[Records provided Boundary: Start]

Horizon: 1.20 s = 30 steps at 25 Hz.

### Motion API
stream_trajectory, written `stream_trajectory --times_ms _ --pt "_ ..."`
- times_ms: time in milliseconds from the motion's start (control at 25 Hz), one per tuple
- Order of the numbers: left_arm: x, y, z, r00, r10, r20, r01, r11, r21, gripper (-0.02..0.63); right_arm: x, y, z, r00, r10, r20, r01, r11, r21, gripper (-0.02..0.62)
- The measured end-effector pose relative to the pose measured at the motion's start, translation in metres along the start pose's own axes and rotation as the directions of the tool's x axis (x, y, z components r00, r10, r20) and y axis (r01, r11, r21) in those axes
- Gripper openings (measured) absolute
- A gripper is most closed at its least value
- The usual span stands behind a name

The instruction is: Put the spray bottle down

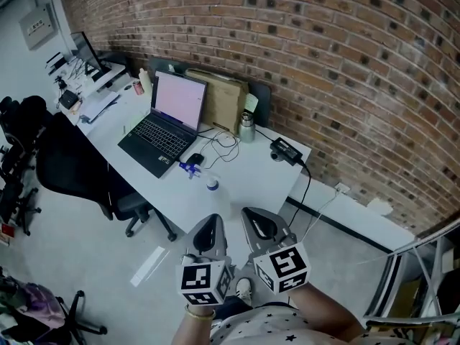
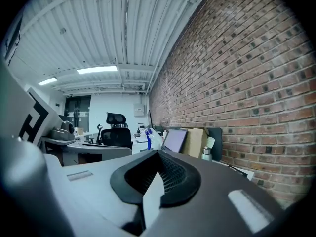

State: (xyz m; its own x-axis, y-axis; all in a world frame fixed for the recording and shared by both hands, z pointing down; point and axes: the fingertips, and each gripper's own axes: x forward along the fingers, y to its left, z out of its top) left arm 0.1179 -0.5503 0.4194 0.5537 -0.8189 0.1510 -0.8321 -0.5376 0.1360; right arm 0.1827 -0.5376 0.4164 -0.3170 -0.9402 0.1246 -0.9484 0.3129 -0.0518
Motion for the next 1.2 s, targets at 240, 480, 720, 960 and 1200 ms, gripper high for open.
stream_trajectory --times_ms 240,480,720,960,1200 --pt "-0.018 -0.009 -0.002 1.0 -0.01 -0.005 0.01 1.0 -0.003 0.008 -0.016 0.012 0.001 1.0 0.008 0.004 -0.008 0.999 -0.037 -0.005" --pt "-0.029 -0.016 0.004 1.0 -0.019 -0.008 0.019 1.0 0.006 0.008 -0.028 0.024 0.01 0.999 0.02 0.026 -0.019 0.999 -0.046 -0.005" --pt "-0.035 -0.021 0.005 0.999 -0.035 -0.011 0.035 0.999 0.014 0.008 -0.034 0.03 0.012 0.999 0.016 0.033 -0.015 0.999 -0.044 -0.005" --pt "-0.034 -0.024 0.006 0.999 -0.046 -0.007 0.046 0.999 0.027 0.008 -0.036 0.028 0.013 0.999 0.007 0.039 -0.005 0.999 -0.046 -0.005" --pt "-0.032 -0.021 0.006 0.999 -0.048 -0.009 0.048 0.999 0.024 0.008 -0.034 0.03 0.017 0.999 0.007 0.048 -0.005 0.999 -0.047 -0.005"
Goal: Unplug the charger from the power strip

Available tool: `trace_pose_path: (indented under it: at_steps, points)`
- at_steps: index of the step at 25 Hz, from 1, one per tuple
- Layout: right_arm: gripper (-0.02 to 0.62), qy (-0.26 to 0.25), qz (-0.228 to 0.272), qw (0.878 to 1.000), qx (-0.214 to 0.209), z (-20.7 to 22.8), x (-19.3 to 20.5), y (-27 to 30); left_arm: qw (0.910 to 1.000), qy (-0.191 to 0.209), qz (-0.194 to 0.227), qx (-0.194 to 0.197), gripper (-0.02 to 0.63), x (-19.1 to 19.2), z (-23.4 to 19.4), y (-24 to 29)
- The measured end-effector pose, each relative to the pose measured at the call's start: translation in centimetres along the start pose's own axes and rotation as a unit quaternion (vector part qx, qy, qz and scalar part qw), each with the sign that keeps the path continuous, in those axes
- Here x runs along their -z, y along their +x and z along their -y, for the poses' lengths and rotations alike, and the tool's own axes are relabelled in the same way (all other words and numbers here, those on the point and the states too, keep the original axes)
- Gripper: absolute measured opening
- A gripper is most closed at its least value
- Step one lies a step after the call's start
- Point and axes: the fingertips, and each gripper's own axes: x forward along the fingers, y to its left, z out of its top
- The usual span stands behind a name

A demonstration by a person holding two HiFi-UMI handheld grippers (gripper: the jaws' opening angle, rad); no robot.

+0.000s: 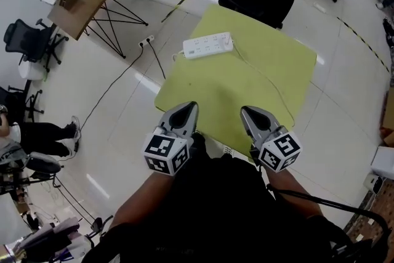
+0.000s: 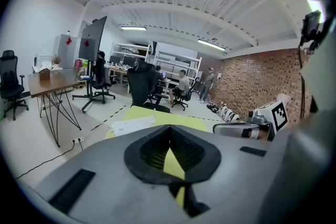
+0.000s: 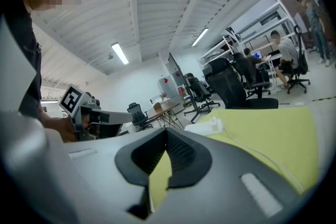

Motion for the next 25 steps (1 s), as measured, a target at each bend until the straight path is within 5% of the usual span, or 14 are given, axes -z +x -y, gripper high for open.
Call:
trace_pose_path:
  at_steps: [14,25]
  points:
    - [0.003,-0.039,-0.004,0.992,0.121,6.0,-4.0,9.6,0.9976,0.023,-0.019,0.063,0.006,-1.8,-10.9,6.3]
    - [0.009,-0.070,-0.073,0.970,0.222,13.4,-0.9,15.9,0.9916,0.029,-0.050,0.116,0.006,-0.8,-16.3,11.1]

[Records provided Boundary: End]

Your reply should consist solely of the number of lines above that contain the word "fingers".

2